» **Work request**
What you give back should be exactly the opening lines of the data, ending with the line that contains "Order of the" and including it.

» **Provided data**
------
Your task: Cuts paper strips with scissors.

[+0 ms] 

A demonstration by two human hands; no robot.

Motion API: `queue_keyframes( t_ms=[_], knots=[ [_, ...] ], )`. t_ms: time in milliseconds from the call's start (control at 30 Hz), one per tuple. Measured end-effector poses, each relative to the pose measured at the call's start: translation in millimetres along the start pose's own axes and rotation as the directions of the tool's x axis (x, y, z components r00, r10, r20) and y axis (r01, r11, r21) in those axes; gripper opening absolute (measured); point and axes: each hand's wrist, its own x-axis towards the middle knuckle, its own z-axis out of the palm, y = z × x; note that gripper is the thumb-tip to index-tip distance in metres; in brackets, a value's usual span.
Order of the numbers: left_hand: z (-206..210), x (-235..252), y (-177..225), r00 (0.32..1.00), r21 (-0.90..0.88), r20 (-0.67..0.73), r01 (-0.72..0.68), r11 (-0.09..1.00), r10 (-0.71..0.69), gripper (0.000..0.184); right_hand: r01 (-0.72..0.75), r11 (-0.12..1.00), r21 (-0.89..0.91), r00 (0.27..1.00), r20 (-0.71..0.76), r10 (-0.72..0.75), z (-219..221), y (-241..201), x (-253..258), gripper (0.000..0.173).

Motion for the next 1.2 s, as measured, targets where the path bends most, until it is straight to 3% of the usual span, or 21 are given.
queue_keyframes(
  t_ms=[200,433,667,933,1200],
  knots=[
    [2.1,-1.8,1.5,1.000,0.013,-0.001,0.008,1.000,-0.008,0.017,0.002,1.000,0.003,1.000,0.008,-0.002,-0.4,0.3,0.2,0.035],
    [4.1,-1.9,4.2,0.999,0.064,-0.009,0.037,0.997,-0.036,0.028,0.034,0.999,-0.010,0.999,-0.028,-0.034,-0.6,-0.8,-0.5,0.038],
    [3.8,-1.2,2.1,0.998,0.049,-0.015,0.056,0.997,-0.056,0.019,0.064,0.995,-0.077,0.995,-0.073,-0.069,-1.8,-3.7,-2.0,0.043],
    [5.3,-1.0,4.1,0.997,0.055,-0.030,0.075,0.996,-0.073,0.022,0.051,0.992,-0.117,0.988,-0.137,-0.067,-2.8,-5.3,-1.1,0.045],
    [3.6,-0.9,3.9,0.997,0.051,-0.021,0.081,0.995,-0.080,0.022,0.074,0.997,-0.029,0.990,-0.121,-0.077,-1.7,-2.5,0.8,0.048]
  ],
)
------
» **Response below**
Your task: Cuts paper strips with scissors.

[+0 ms] 

A demonstration by two human hands; no robot.

Motion API: `queue_keyframes( t_ms=[_], knots=[ [_, ...] ], )`. t_ms: time in milliseconds from the call's start (control at 30 Hz), one per tuple. Measured end-effector poses, each relative to the pose measured at the call's start: translation in millimetres along the start pose's own axes and rotation as the directions of the tool's x axis (x, y, z components r00, r10, r20) and y axis (r01, r11, r21) in those axes; gripper opening absolute (measured); point and axes: each hand's wrist, its own x-axis towards the middle knuckle, its own z-axis out of the palm, y = z × x; note that gripper is the thumb-tip to index-tip distance in metres; in brackets, a value's usual span.
Order of the numbers: left_hand: z (-206..210), x (-235..252), y (-177..225), r00 (0.32..1.00), r21 (-0.90..0.88), r20 (-0.67..0.73), r01 (-0.72..0.68), r11 (-0.09..1.00), r10 (-0.71..0.69), gripper (0.000..0.184); right_hand: r01 (-0.72..0.75), r11 (-0.12..1.00), r21 (-0.89..0.91), r00 (0.27..1.00), r20 (-0.71..0.76), r10 (-0.72..0.75), z (-219..221), y (-241..201), x (-253..258), gripper (0.000..0.173).

The answer has been written out completely.